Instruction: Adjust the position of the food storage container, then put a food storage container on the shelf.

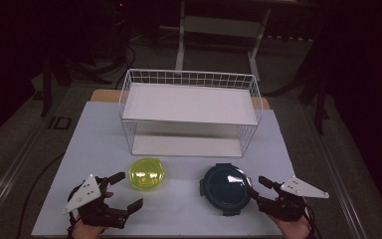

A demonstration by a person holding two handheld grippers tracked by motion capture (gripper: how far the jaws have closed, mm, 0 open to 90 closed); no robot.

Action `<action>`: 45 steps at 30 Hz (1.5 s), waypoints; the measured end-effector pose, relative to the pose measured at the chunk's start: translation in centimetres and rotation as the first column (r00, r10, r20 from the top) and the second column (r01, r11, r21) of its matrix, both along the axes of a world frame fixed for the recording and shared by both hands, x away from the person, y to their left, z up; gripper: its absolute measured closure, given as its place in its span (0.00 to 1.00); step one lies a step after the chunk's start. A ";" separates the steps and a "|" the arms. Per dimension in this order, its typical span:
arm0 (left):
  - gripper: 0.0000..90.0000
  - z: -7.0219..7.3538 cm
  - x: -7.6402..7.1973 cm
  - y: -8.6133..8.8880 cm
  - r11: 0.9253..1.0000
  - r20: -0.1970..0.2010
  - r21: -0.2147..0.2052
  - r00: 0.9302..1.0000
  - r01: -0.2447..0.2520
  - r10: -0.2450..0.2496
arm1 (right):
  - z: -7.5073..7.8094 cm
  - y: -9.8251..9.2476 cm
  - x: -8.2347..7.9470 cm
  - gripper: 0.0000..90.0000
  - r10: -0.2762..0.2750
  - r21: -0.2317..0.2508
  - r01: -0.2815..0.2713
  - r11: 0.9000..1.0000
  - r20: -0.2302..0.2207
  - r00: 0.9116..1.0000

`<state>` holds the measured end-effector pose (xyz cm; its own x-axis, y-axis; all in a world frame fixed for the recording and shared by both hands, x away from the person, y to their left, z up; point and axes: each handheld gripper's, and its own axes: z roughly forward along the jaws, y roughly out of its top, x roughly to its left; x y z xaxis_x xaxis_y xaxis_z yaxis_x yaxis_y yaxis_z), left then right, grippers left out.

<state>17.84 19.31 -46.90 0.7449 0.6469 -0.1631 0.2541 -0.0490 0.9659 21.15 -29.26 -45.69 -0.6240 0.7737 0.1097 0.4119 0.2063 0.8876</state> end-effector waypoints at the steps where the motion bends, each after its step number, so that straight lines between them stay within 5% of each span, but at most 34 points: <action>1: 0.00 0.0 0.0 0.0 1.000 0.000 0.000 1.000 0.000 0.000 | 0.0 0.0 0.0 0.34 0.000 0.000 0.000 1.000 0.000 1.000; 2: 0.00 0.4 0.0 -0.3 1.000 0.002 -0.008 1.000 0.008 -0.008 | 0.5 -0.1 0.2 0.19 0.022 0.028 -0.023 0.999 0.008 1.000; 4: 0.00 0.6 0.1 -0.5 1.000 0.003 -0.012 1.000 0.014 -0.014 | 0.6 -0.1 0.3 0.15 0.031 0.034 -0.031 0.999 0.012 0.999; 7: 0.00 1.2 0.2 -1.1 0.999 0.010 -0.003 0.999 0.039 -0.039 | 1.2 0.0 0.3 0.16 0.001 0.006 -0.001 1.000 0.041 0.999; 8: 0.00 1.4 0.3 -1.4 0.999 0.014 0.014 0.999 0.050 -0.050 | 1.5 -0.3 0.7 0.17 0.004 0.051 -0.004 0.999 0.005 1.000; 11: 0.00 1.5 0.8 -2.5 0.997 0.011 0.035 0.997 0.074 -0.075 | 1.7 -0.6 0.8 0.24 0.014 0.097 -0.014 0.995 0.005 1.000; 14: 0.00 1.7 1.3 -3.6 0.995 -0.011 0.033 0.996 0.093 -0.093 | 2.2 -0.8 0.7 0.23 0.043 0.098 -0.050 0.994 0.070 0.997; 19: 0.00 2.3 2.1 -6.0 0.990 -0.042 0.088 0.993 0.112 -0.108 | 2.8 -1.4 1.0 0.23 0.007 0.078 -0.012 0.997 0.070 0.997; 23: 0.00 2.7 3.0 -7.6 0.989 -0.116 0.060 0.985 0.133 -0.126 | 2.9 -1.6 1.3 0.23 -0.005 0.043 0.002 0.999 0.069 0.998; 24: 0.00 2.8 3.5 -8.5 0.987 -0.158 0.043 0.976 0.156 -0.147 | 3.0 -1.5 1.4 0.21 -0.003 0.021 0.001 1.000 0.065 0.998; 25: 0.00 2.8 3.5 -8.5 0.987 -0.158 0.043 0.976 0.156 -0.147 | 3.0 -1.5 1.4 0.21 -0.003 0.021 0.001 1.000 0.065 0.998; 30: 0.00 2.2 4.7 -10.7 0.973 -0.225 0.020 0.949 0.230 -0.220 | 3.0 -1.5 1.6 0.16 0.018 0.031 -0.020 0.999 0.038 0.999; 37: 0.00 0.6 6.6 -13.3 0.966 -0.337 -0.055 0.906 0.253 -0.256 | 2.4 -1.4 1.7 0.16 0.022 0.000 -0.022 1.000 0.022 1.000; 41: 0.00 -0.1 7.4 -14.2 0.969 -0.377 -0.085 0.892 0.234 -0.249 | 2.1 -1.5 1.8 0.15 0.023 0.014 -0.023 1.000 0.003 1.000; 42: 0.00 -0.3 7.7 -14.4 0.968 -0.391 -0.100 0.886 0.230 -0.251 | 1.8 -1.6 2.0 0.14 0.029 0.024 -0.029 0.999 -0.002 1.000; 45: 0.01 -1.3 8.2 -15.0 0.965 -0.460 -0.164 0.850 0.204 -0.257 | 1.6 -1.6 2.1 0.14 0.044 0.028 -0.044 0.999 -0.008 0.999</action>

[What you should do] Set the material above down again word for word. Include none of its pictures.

[Finished task]
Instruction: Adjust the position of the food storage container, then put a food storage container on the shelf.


A demonstration by a person holding two handheld grippers tracked by motion capture (gripper: how far the jaws have closed, mm, 0 open to 90 closed); no robot.

Action `<action>`: 45 steps at 30 Hz (1.5 s), waypoints; the measured end-effector pose, relative to the pose measured at the chunk's start: translation in centimetres and rotation as the first column (r00, r10, r20 from the top) and the second column (r01, r11, r21) of its matrix, both along the axes of a world frame fixed for the recording and shared by both hands, x away from the person, y to their left, z up; gripper: its absolute measured closure, given as its place in its span (0.00 to 1.00); step one lies a step after the chunk's start. A ";" separates the steps and a "|" the arms. Per dimension in this order, its typical span:
arm0 (left):
  - gripper: 0.0000..90.0000
  - z: -7.0219..7.3538 cm
  - x: -7.6402..7.1973 cm
  - y: -8.6133..8.8880 cm
  - r11: 0.9253..1.0000
  - r20: -0.1970..0.2010
  - r21: -0.2147..0.2052
  - r00: 0.9302..1.0000
  - r01: -0.2447..0.2520
  - r10: -0.2450..0.2496
arm1 (right):
  - z: -7.5073..7.8094 cm
  - y: -9.8251..9.2476 cm
  - x: -8.2347..7.9470 cm
  - gripper: 0.0000..90.0000
  - r10: -0.2762..0.2750
  - r21: -0.2317..0.2508
  - r01: -0.2815..0.2713
  - r11: 0.9000..1.0000
  - r20: -0.2302..0.2207
  - r00: 0.9116..1.0000

`<state>` holds the measured end-effector pose (xyz cm; its own x-axis, y-axis; all in a world frame fixed for the recording and shared by both hands, x away from the person, y to their left, z up; point and axes: each handheld gripper's, and its own axes: z roughly forward along the jaws, y roughly out of its top, x roughly to its left; x y z xaxis_x xaxis_y xaxis_z yaxis_x yaxis_y yaxis_z), left then right, grippers left out.

<state>17.84 19.31 -46.90 0.7449 0.6469 -0.1631 0.2541 -0.0490 0.9659 21.15 -29.26 -45.69 -0.6240 0.7737 0.1097 0.4119 0.2063 0.8876</state> end-effector waypoints at the steps where the motion bends, each after its step number, so that straight lines between them stay within 5% of each span, but at most 34 points: <action>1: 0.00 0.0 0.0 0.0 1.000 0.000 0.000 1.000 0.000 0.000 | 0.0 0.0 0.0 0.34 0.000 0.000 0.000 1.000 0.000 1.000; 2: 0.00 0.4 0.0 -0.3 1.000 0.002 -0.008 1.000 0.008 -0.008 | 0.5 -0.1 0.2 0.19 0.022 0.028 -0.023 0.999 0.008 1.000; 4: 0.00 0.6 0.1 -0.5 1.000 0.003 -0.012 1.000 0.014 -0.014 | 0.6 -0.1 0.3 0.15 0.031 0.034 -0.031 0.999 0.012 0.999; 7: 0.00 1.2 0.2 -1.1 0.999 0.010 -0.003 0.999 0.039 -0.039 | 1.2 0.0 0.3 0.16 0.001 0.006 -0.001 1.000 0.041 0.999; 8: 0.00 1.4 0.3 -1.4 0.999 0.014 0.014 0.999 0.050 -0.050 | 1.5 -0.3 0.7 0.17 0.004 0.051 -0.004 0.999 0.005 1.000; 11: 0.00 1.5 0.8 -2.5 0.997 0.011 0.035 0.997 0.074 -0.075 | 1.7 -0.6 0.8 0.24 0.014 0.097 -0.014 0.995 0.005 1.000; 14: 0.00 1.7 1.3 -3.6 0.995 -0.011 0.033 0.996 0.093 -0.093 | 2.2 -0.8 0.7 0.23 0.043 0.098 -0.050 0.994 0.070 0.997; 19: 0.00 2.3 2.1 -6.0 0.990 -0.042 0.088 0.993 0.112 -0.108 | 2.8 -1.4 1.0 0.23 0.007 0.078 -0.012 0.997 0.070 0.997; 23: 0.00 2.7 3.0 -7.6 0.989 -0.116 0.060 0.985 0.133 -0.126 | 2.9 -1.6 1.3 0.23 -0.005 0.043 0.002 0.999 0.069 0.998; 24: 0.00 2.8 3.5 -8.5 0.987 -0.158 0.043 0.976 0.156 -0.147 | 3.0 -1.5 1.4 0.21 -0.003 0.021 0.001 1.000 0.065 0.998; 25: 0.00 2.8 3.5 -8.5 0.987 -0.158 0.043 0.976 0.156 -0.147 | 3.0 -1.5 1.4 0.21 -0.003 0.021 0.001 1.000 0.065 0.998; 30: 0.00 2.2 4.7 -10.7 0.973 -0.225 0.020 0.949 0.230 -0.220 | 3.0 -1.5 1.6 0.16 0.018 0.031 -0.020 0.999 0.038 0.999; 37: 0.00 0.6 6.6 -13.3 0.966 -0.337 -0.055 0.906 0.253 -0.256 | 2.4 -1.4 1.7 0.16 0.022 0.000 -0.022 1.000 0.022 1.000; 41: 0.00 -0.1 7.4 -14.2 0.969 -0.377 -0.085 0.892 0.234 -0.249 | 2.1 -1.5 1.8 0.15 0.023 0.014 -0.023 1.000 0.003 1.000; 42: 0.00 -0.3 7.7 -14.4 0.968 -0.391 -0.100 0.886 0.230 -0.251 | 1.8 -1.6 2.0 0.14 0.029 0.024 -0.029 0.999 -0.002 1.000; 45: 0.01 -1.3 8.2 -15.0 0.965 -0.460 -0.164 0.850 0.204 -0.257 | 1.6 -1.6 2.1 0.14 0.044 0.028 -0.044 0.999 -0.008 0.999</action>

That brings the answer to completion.